While the Queen was in Scotland the marriage in Germany of one of the daughters of the Princess of Hohenlohe took place. Princess Adelaide, like her sister Princess Elise, possessed of many attractions, became the wife of Prince Frederick of Schleswig Holstein Sonderberg- Augustenberg, the brother of Prince Christian, destined to become the husband of Princess Helena.
CHAPTER XXIX.
DEATH OF THE PRINCE Of LEININGEN—BIRTH OF PRINCESS BEATRICE—BESTOWAL
OF THE VICTORIA CROSS—INDIAN MUTINY.
The court returned to Windsor in October, and in November a severe blow struck the Queen in the death of her brother, the Prince of Leiningen. A second fit of apoplexy ended his life while his sister, the Princess of Hohenlohe, watched by his death-bed. Prince Leiningen was fifty-two years of age. He had served in the Bavarian army, and was a man of recognised influence among his countrymen in the German troubles of 1848, which cost him his principality. He had married in 1829, when he was twenty-seven years of age and when the Queen was only a little girl of ten, Marie (née) Countess of Kletelsberg. He left two sons, the eldest of whom, Prince Ernest, entered the English navy.

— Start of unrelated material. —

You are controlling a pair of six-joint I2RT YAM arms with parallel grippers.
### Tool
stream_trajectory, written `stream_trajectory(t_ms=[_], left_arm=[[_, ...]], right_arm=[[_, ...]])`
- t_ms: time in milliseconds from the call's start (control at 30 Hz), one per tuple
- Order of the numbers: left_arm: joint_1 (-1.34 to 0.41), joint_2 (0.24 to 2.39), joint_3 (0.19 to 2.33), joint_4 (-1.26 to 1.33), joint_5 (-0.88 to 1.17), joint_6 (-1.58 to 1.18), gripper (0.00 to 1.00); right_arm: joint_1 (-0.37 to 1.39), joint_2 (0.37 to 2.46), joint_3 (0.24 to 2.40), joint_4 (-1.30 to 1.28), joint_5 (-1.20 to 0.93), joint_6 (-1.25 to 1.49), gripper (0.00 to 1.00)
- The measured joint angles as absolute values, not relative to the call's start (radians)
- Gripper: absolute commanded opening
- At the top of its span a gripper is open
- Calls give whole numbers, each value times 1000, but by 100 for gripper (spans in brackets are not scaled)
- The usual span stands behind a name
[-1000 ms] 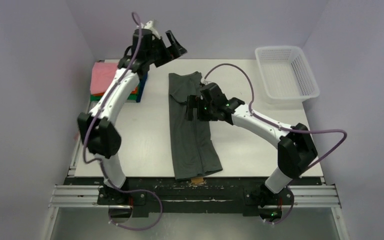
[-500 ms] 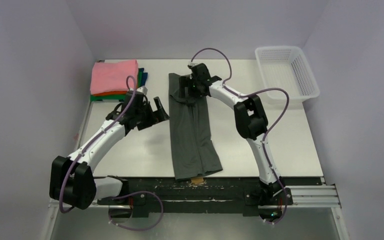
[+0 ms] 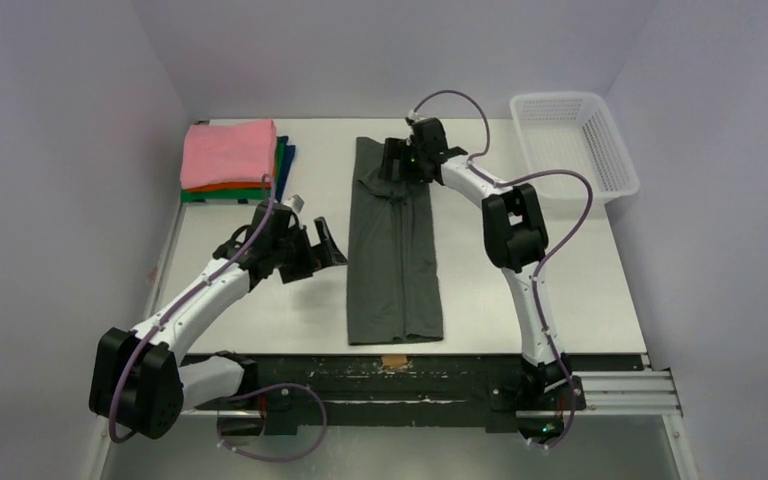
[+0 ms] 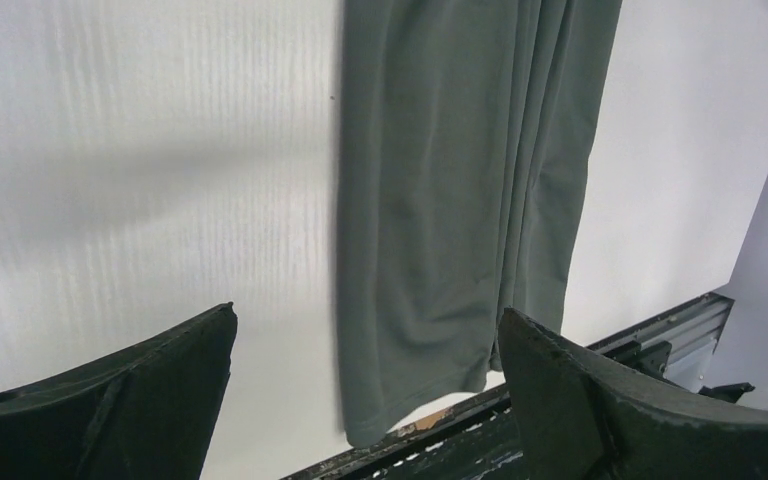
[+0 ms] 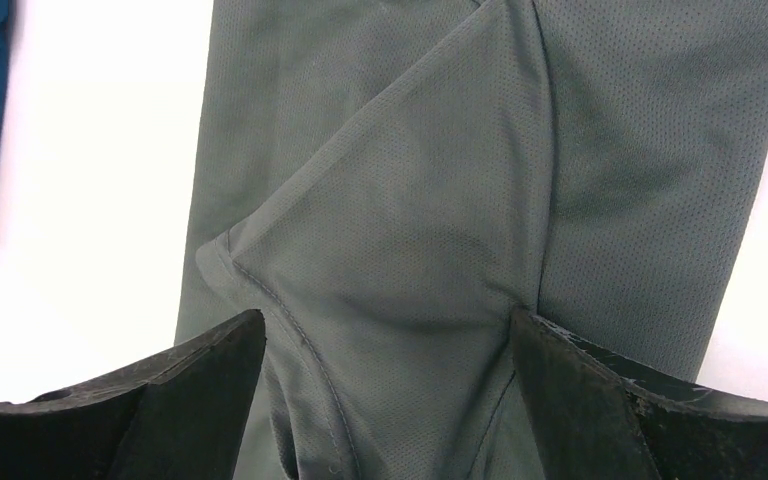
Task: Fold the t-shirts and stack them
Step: Rotate the tshirt 90 degrees
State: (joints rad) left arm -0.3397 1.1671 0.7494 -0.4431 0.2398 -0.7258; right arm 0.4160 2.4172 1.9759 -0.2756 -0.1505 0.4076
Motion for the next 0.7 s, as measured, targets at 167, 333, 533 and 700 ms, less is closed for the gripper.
stream_trajectory(t_ms=[167,333,533,700], left_arm=[[-398,1200,749,-450,256,-741,100],[-453,1222,738,-500,258,-743,98],[-483,1185,638,-518,280,-760,86],[-535,1242,623,-487,324,-784,71]], right_arm=[[358,2438,2032,-317,-162,395,92],[335,2437,2075,-403,-176,348,96],[341,2113,1773,-418,-172,300,96],[348,1641,1322,-306,-163,344,91]])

Her Majesty's references to the death in her letters to King Leopold are very pathetic. "Oh! dearest uncle, this blow is a heavy one, my grief very bitter. I loved my dearest, only brother, most tenderly." And again, "We three were particularly fond of each other, and never felt or fancied that we were not real geschwister (children of the same parents). We knew but one parent, our mother, so became very closely united, and so I grew up; the distance which difference of age placed between us entirely vanished…." The aged Duchess of Kent was "terribly distressed, but calm and resigned."

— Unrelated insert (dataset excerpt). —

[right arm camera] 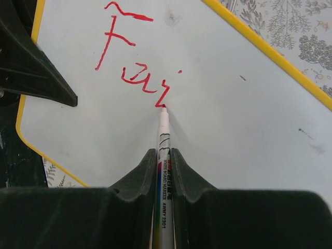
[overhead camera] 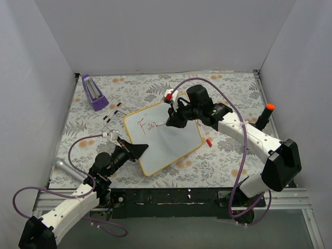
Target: Write a sentence on the whiteboard
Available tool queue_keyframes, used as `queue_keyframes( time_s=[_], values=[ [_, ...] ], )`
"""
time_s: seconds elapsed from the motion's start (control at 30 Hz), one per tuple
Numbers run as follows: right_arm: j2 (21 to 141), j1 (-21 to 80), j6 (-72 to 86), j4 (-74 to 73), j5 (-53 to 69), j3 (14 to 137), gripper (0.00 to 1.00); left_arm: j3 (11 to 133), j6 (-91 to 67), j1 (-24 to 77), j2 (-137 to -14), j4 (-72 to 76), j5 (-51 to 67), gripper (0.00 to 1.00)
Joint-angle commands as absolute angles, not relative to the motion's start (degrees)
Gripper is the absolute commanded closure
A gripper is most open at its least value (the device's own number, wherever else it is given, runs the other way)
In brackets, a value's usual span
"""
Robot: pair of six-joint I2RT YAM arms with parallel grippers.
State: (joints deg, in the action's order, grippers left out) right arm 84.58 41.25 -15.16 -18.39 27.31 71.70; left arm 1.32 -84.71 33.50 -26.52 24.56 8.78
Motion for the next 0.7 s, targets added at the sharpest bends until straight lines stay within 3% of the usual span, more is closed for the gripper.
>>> queue_keyframes(
  time_s=[0.0,0.67],
  values=[
    [85.2,39.5,-15.0,-17.8,24.7,76.5,0.99,2.7,-82.6,33.7,-25.0,32.5,10.6,1.00],
    [87.3,39.0,-13.1,-17.3,25.0,78.8,0.99,2.3,-82.7,33.7,-24.2,32.4,10.7,1.00]
  ],
)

Baron Stockmar was with the royal family at this time. It was his last visit to England. His company, always earnestly coveted, especially by the Prince, was apt to be bestowed in an erratic fashion characteristic of the man. Some one of the royal children would unexpectedly announce, "Papa, do you know the Baron is in his room," which was the first news of his arrival.
During the stay of the Court at Osborne in December, the graceful gift of the Resolute was made by the Americans to the Queen, and accepted by her Majesty in person, with marked gratification. The Resolute was one of the English ships which had gone to the north seas in search of Sir John Franklin. It had been abandoned in the ice, found by an American vessel, taken across the Atlantic, refitted, and by a happy thought offered as a suitable token to the Queen.

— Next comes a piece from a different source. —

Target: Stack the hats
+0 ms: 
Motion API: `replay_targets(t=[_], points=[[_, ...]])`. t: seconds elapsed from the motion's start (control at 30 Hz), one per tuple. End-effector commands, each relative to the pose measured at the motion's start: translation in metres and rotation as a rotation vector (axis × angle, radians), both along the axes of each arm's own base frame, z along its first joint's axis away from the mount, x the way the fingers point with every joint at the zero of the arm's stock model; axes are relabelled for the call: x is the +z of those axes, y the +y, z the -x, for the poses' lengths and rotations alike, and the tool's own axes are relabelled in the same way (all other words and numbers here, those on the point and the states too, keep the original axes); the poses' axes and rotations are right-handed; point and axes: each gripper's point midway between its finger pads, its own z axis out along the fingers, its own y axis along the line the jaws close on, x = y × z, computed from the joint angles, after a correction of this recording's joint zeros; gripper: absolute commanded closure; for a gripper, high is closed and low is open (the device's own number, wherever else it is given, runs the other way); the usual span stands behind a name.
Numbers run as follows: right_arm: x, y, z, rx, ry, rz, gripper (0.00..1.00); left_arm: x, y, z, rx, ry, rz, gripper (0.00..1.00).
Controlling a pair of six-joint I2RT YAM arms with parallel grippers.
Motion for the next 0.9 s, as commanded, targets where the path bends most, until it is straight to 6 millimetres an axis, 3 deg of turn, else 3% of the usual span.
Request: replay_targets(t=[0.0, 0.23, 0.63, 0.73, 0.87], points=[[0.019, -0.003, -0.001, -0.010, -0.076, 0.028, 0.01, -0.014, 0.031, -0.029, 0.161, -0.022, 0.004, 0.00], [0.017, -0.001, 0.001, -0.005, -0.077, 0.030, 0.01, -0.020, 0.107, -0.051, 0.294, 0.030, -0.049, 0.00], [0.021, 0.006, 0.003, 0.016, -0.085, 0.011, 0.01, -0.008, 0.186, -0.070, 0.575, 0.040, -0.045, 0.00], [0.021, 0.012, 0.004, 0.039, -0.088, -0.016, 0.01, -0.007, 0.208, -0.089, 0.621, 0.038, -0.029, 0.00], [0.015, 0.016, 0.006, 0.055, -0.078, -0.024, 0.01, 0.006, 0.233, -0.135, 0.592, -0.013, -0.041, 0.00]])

On the 14th of April, 1857, the Queen's fifth daughter and ninth and last child was born at Buckingham Palace. A fortnight afterwards the Duchess of Gloucester, the last of George the III. and Queen Charlotte's children, died in her eighty-third year. The Queen wrote of her to King Leopold, who must have been well acquainted with her in his youth, "Her age, and her being a link with bygone times and generations, as well as her great kindness, amiability, and unselfishness, rendered her more and more dear and precious to us all, and we all looked upon her as a sort of grandmother." Sixty-two years before, when the venerable Princess was a charming maiden of eighteen, she had gloried in the tidings of her princely cousin's laurels, won on the battlefields of Flanders. More than twenty years afterwards, when Princess Charlotte descended the staircase of Carlton House after her marriage with Prince Leopold, "she was met at the foot with open arms by the Princess Mary, whose face was bathed in tears." The first wedding had removed the obstacle to the second, which was celebrated a few weeks later. The Duchess lived for eighteen years happily with her husband, then spent more than twenty years in widowhood. She ended her long life at Gloucester House, Park Lane. At her earnest request, she was buried without pomp or show with her people in the family vault at Windsor.